肩には、キラキラ光るショールをかけていました。
おばあさんは背中をまるめて、手に持った銀の棒をせっせと動かしています。
銀の棒が何かを引っかけるようにクイッ、クイッと動くたびに、キラッ、キラッと光がはじけます。
編み物をしているのでしょうか?
でも、おばあさんの周りには毛糸玉はありません。
それなのに、おばあさんのひざの上には、薄い金色の編み物がふっさりとかかっています。
「おばあちゃん、何してるの?」
トゲオちゃんが、おずおずと声をかけると、おばあさんは優しい声で答えました。
「編み物だよ」
「でも、毛糸がないみたい」
「ふふ。お日さまを編んでいるからね」
おばあさんが小さな丸いめがねでトゲオちゃんを見ました。
「おやおや、そんなにトゲトゲにふくらんで。怖くないよ。こっちへおいで」
「ううん、違うの。ボク、寒くてふくらんじゃうの」
「そうかい」
おばあさんは、銀の棒をクルクルっと動かして、見えないところをハサミでチョンと切りました。
「おチビさん、お名前は?」
「ボク、トゲオ」
「そう、トゲオちゃん。このショールをトゲオちゃんにプレゼントしましょうね」
「ほんと!?」
おばあさんが腰をかがめて、トゲオちゃんに薄い金色のショールをふんわりとかけてくれました。
とても軽くて、そして、ポカポカします。
まるで、ママに抱っこしてもらっている時みたい。
それに、お日さまのにおいがします。
「ポカポカだ!」
「ふふ。

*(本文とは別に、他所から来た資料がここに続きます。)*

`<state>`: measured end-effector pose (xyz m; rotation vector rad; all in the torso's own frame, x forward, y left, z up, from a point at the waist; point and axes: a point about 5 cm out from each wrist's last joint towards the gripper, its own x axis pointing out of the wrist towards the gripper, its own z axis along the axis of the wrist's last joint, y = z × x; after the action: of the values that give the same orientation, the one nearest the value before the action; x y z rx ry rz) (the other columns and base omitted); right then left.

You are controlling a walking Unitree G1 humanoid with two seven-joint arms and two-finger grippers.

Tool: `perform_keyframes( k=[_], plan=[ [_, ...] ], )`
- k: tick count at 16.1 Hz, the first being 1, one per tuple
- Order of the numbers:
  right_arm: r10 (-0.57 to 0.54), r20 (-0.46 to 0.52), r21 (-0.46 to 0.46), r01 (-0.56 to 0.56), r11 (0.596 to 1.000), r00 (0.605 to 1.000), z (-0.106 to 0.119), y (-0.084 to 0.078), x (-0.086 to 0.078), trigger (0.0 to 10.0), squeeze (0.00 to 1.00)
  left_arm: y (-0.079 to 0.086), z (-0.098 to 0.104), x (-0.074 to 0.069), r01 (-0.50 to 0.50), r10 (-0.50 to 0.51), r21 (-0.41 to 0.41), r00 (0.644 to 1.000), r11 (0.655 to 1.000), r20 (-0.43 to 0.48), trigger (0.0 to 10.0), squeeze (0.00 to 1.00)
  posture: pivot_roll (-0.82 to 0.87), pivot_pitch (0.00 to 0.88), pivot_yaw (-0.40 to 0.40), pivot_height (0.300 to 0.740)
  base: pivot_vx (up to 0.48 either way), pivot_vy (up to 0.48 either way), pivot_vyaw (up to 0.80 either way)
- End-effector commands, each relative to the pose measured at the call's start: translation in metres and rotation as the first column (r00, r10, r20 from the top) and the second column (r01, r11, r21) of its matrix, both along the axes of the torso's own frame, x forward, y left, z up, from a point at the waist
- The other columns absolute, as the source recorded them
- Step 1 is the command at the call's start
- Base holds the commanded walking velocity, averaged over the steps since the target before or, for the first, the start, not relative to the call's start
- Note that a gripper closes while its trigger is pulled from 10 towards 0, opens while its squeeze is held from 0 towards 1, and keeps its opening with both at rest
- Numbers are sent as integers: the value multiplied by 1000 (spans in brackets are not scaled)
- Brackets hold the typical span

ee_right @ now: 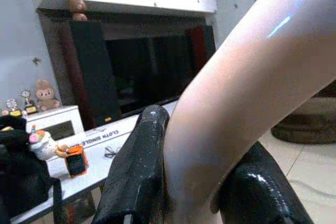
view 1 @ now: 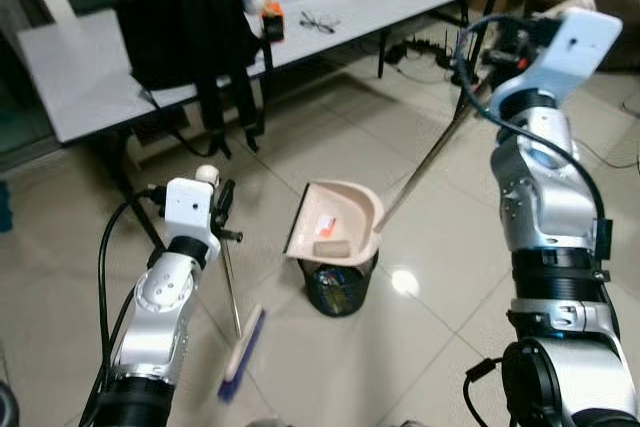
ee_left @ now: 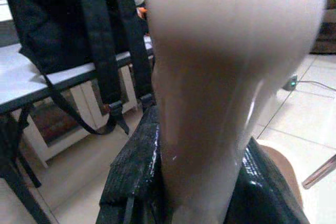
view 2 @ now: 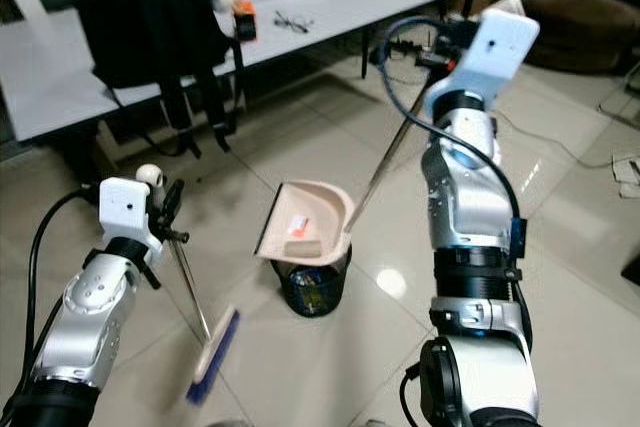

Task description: Sweep floor

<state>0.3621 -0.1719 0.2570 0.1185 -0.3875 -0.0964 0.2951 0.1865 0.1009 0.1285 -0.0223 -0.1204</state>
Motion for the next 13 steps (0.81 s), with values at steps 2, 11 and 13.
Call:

お日さまだからね。これで寒くないでしょう?」
「うん!おばあちゃん、ありがとう!」
「どういたしまして」
おばあちゃんとさよならして、トゲオちゃんはおうちに走って帰りました。
「見て!ママ、毛布もらった!」
「あらまぁ、これ、どうしたの?」
「森で、おばあちゃんにもらったの。すごくあったかいんだよ!」
「じゃあ、明日お礼に木の実を持って行きましょうね」
ほんとうはショールなのですが、トゲオちゃんにとっては毛布なのです。
トゲオちゃんは、うれしくて、うれしくて、その薄い金色の毛布をかけて枯れ葉のベッドに横になりました。
ポカポカだぁ。眠くなっちゃう。眠くなっちゃう・・・
トゲオちゃんは、ポカポカの毛布にくるまって、朝までぐっすりと眠りました。
でも、朝起きてから、ママにもギュウっと抱っこしてもらいましたよ。
ポカポカで、ポカポカだぁ!
あまえんぼうのトゲオちゃんです。